PROBLEM TO SOLVE:
With the material below, print exactly the lines between the line holding "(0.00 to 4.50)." and the line holding "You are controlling", inclusive. Add nothing else.

SUPPLIED INFORMATION:
Content starts

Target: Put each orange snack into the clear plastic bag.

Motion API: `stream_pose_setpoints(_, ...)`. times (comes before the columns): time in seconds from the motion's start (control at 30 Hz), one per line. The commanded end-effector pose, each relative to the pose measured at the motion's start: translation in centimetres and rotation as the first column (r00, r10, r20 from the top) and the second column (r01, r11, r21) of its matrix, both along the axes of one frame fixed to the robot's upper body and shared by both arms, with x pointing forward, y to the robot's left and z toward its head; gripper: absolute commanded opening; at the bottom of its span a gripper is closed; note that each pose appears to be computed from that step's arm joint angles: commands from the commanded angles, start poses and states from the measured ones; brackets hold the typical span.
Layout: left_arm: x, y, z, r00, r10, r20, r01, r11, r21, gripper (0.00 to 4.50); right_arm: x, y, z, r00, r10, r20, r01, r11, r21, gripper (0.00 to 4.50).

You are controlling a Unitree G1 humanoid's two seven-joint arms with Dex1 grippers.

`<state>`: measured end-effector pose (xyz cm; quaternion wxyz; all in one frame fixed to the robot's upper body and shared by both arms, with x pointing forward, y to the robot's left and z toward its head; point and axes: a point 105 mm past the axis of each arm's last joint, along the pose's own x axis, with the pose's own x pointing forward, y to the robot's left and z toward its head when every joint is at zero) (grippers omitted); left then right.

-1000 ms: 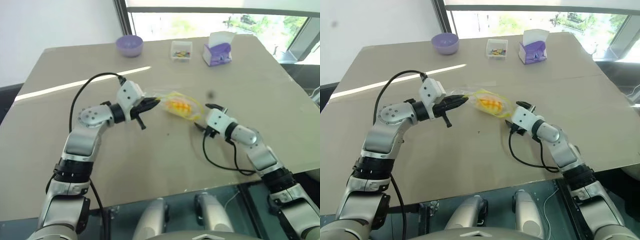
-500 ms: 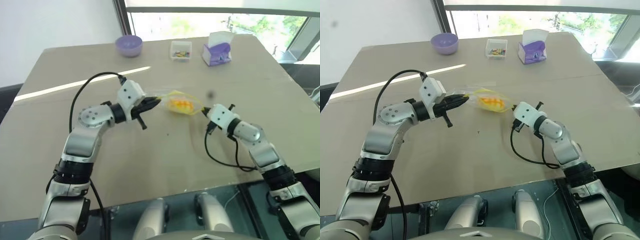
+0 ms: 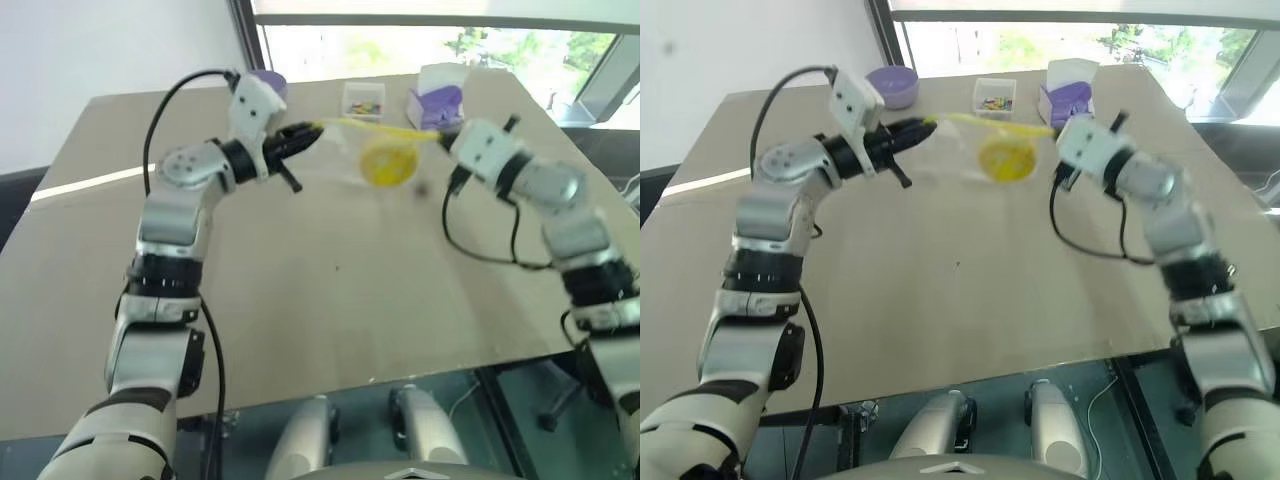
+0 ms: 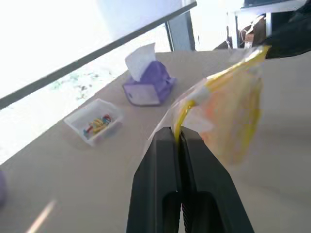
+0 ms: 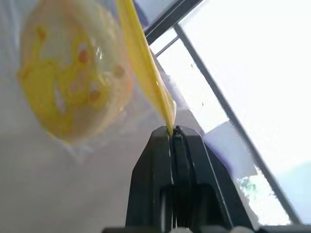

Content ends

RESULT FOR THIS EXERCISE:
Layout: left_arm: x, y, z, r00, r10, r20, r01, r11, r21, gripper (0.00 to 4.50); right_arm: x, y, z, r00, r10, r20, r01, r11, r21, gripper (0.00 to 4.50).

You are controlling a Unitree G1 humanoid's two seven-joint arms with Dex1 grippers.

There is nothing more to the exercise.